A lot of us devote time to improving our relationships with others, but it's less common that we work on growing our
love for ourselves. In fact, many people even feel guilty about spending time on their own self-improvement. But self-love is the foundation for your relationships with other people, as well as your overall happiness. So, devoting time to yourself isn't just OK; it's beneficial to the people around you.
For this reason,
personal development coach Maria Johanna created a seven-day self-love challenge for the week of Valentine's Day. Her goal was to help people, whether they were single or in relationships, take advantage of the holiday by getting in touch with their true selves. "The more you love yourself, the more you start to become who you really are," Johanna tells Bustle.
So that anyone could achieve this goal, Johanna emailed out a meditation, writing exercises, and challenges each day to people who signed up for the free self-love challenge. These exercises push people to think about what they want in life and how they can
take better care of themselves.
This February, I decided to complete the challenge for myself. Here's what I learned from it and what it entails in case you'd like to try it yourself.
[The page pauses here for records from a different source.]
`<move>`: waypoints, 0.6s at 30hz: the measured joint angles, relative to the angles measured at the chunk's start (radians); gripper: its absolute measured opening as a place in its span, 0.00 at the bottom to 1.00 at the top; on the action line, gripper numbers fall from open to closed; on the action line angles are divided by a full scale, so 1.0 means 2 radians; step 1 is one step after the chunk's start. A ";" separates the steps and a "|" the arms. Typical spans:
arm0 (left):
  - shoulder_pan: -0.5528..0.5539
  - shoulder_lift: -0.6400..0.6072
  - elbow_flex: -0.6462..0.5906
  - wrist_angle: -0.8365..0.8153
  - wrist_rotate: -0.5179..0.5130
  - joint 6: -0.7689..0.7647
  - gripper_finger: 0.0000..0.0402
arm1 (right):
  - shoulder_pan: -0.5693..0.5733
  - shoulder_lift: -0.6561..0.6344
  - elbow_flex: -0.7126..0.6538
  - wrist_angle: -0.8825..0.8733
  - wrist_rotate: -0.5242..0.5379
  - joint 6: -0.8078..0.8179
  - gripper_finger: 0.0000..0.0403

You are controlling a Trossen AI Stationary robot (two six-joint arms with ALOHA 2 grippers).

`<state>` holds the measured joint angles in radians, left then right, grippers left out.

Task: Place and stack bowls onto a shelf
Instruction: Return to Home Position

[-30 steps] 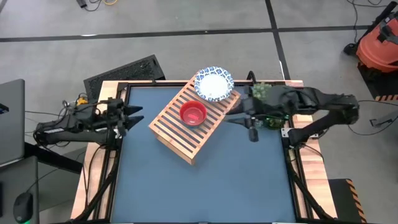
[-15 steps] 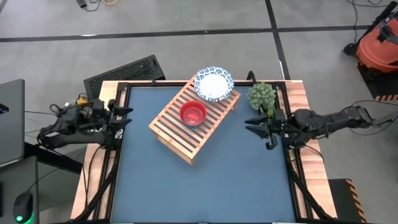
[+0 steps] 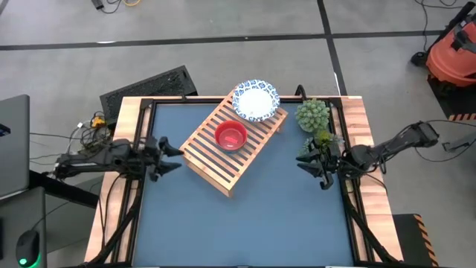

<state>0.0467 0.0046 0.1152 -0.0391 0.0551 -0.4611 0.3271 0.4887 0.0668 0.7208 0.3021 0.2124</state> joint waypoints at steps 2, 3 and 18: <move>0.000 0.000 -0.024 0.028 0.012 -0.006 0.70 | -0.004 -0.003 -0.023 0.039 0.007 -0.001 0.33; 0.000 0.000 -0.035 0.041 0.015 -0.009 0.70 | -0.008 -0.007 -0.029 0.046 0.011 -0.002 0.33; -0.002 0.000 -0.052 0.043 0.053 0.004 0.70 | -0.087 -0.217 -0.029 -0.039 -0.020 -0.060 0.33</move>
<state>0.0424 0.0056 0.0105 0.0467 0.1611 -0.4538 0.1529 0.0538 0.0093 0.6421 0.2630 0.0917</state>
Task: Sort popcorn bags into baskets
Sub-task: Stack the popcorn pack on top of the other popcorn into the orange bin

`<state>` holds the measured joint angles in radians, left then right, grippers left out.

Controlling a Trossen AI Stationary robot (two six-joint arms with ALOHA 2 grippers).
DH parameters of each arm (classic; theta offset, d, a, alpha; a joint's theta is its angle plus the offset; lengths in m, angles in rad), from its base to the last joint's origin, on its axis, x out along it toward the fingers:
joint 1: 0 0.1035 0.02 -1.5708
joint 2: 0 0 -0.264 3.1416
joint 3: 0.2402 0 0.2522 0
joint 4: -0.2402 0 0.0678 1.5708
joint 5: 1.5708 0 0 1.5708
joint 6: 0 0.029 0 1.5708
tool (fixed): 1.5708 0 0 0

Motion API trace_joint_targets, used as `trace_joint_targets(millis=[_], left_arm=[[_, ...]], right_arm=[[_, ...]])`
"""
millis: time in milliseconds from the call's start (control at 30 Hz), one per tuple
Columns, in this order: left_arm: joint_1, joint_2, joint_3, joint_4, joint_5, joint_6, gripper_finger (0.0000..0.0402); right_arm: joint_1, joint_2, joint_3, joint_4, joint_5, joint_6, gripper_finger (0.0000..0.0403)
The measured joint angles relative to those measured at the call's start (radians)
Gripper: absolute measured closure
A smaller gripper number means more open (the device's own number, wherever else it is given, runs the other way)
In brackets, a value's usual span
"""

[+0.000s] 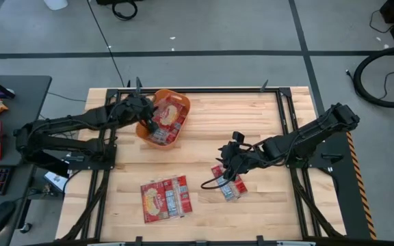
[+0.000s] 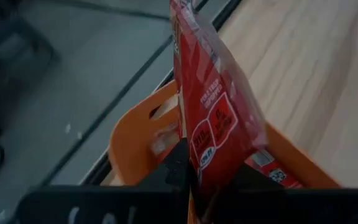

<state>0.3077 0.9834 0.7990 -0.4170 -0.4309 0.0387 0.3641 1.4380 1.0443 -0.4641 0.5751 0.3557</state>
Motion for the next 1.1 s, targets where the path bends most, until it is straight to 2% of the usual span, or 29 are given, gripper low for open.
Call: trace_joint_targets(millis=[200,467,700,800,1000,1100], left_arm=[[0.048,0.071,0.125,-0.188,0.023,-0.085,0.0363],[0.098,0.288,0.249,-0.349,0.057,-0.098,0.0363],[0.152,0.405,0.353,-0.382,0.08,-0.061,0.0358],[0.152,0.426,0.355,-0.372,0.092,-0.049,0.0334],[0.15,0.429,0.355,-0.353,0.104,-0.042,0.026],[0.145,0.407,0.355,-0.353,0.221,-0.02,0.0232]], right_arm=[[-0.014,0.0,0.0,0.039,0.0,-0.024,0.0225],[-0.014,0.0,0.0,0.083,-0.001,-0.049,0.0225],[-0.006,0.0,0.0,0.082,-0.024,-0.038,0.0225],[-0.002,-0.001,0.0,0.082,-0.023,-0.037,0.0225],[0.0,-0.001,0.0,0.081,-0.023,-0.042,0.0225],[-0.001,-0.001,0.0,0.081,-0.023,-0.043,0.0224]])
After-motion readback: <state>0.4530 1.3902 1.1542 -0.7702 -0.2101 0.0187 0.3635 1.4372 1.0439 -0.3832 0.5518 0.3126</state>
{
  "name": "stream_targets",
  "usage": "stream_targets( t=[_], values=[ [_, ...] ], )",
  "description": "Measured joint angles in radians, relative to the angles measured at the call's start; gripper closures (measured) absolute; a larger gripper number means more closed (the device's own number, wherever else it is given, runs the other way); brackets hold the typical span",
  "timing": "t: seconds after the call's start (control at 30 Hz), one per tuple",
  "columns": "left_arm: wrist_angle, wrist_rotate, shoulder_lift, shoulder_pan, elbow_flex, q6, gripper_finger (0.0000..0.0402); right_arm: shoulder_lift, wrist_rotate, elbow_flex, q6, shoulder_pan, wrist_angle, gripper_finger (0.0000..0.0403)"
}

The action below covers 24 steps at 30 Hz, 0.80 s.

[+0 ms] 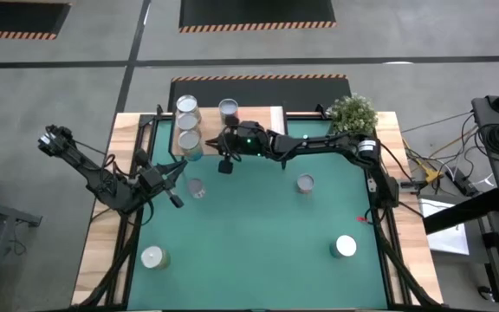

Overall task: Pick and place cans onto a shelf
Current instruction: Put the canned tomatoes on the shelf

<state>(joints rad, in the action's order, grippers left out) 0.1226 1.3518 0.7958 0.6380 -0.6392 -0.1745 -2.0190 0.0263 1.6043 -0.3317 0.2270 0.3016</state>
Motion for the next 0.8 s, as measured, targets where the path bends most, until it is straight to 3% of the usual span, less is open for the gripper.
stream_targets(
  t=[0.27,0.57,0.8],
  values=[
    [0.000,0.000,0.000,0.000,0.000,0.000,0.0402,-0.034,0.019,0.024,0.007,0.000,0.105,0.0390],
    [0.004,0.000,-0.001,0.000,0.000,0.000,0.0402,-0.027,0.034,0.061,0.009,-0.002,-0.045,0.0390],
    [0.004,0.000,-0.003,0.000,0.000,0.000,0.0402,-0.059,0.034,0.061,0.024,-0.004,0.086,0.0390]
  ],
)
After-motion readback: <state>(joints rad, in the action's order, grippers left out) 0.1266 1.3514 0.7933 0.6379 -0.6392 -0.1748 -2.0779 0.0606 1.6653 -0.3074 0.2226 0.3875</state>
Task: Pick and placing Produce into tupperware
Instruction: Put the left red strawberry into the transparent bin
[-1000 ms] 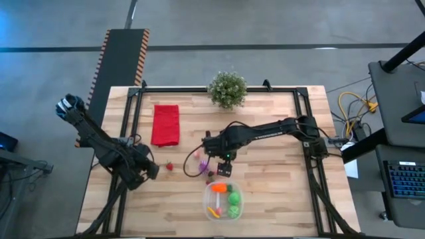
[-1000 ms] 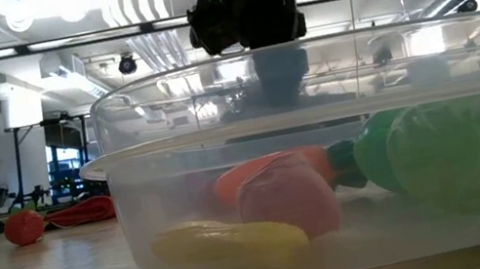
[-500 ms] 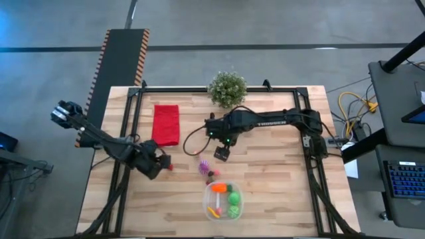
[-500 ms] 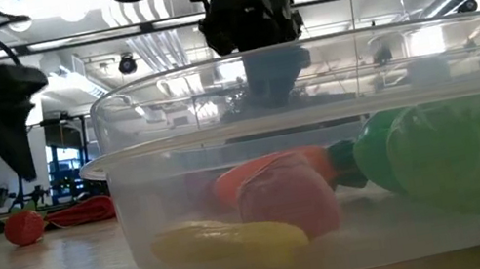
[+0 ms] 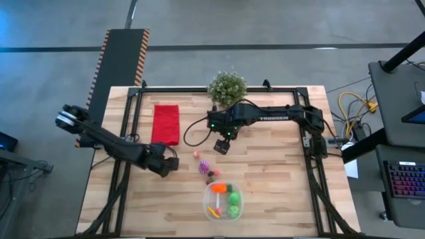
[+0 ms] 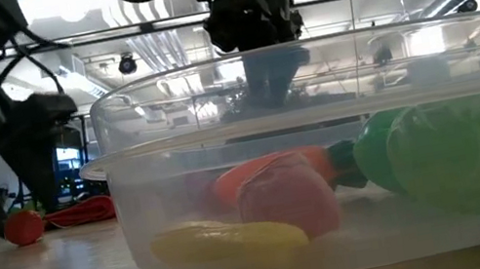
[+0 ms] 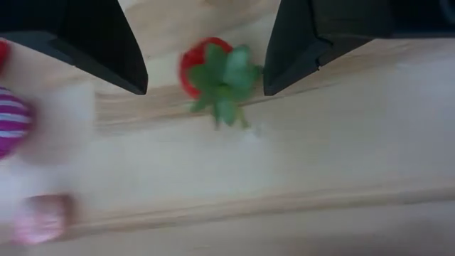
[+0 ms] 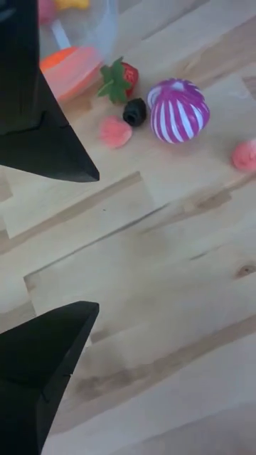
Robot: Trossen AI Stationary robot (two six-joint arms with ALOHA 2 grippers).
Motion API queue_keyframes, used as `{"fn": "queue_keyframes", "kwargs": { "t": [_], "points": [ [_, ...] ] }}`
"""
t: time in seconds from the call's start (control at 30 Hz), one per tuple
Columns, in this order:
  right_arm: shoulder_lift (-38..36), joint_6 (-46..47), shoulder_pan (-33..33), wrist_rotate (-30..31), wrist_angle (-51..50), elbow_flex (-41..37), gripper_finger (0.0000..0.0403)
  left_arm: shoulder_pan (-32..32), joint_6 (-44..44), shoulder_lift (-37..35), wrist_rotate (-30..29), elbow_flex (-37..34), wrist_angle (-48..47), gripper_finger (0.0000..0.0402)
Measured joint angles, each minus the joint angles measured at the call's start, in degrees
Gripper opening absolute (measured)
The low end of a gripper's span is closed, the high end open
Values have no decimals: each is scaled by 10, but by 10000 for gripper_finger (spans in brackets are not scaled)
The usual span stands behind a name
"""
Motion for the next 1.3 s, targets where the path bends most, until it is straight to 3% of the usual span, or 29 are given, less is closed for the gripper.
{"fn": "queue_keyframes", "kwargs": {
  "t": [0.57, 0.83, 1.0, 1.3],
  "points": [
    [-3, -59, -10, -2, -18, 0, 272, 5, -3, 38, 18, 18, 14, 128],
    [-36, -83, -31, 27, -47, -5, 266, 6, 12, 24, 11, 43, 12, 137],
    [-92, -72, -74, 65, -73, -46, 263, 9, 104, 18, -15, 97, 14, 140],
    [-250, -7, -138, 74, -55, -224, 263, 14, 441, 57, -34, 235, 47, 141]
  ]
}}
Day 1: Self-Love Meditation
Roman Samborsky/Shutterstock Meditation has lots of proven benefits, from increased self-esteem to better focus, and when you listen to a guided meditation in a relaxed state repeatedly, the messages can seep into your subconscious. Johanna created an "Activate Self Love" meditation to listen to on the first day and every day thereafter to get you in a self-loving mindset, and though meditations tend to bore me in general, it helped me stay positive as I began this journey.
Day 2: Put Yourself First
the second day of the self-love week, you make a list of things in your life that you want to say "no" to and things that you want to say "yes" to. I was surprised by how many things I wasn't saying "no" to when I wanted to, because I think of myself as a very independent decision-maker.
I was also surprised that, once I thought about it, there were a lot of things I wanted to say "yes" to that I had not been able to because I hadn't been proactive about seeking them out. This exercise reminded me that we have more control than we think over how we spend our time — we just have to take some time to think about what we want and go after it.
We all need to learn to accept ourselves as we are if we're to behave confidently around others. To help with this, Johanna created a
self-acceptance meditation and an exercise: Think of a situation you're having trouble accepting, and determine what about it you can and can't control. Then, let go of what you can't, and create a plan for what you can do. If there's a situation you can't control, ask yourself how you can stay positive in it.
The importance of self-care has become a cliché, but it really is that important. To step up your self-care on
the fourth day, Johanna recommends re-evaluating how you eat — not just what you eat, but whether you eat with other people, take the time to enjoy your food, and know what you're eating. The cliché stuff, like getting a massage or a facial, can be a great addition to these basics.
Being happy is a choice, even if some circumstances make it very hard to choose it. You can find happiness in any situation. But an easier way to go about becoming more happy is to put yourself in more situations that make you happy. So, for
the fifth day, you write down a list of things that make you happy.
And, since music is such a quick and simple source of happiness, you can create another list just of songs that make you happy — then listen to them! I was surprised by how much listening to some old songs that remind me of happy times uplifted me.
Numerous studies have shown that
gratitude makes you happier and combats anxiety and depression. So, for day six, you write down things that you're grateful for. I was going through a rough time when I did this exercise, so it was hard to come up with things to write. So, I resorted to extremely basic things, like my arms and legs and eyes and food to eat, and I realized I do get a great amount of enjoyment out of all those things! We all have things to be grateful for and things that we're not grateful for, and our happiness is dependent on which of those we focus on.
Day 7: A Love Letter To Yourself
We all deserve a love letter, and whether or not we're getting one from somebody else, it's a great idea to write one for ourselves because we know ourselves best. So, on
the last day of the self-love challenge, you write yourself a letter about your best qualities, what you bring to the world, and all the good things you deserve. My own ended up being a letter to my inner child, and I could feel her smiling up at me.
I'm not usually one for cheesy-seeming things like self-love exercises, but I was surprised to actually get a lot out of these ones. If you're interested in doing it, don't wait until Valentine's Day — any day is a great day to love yourself.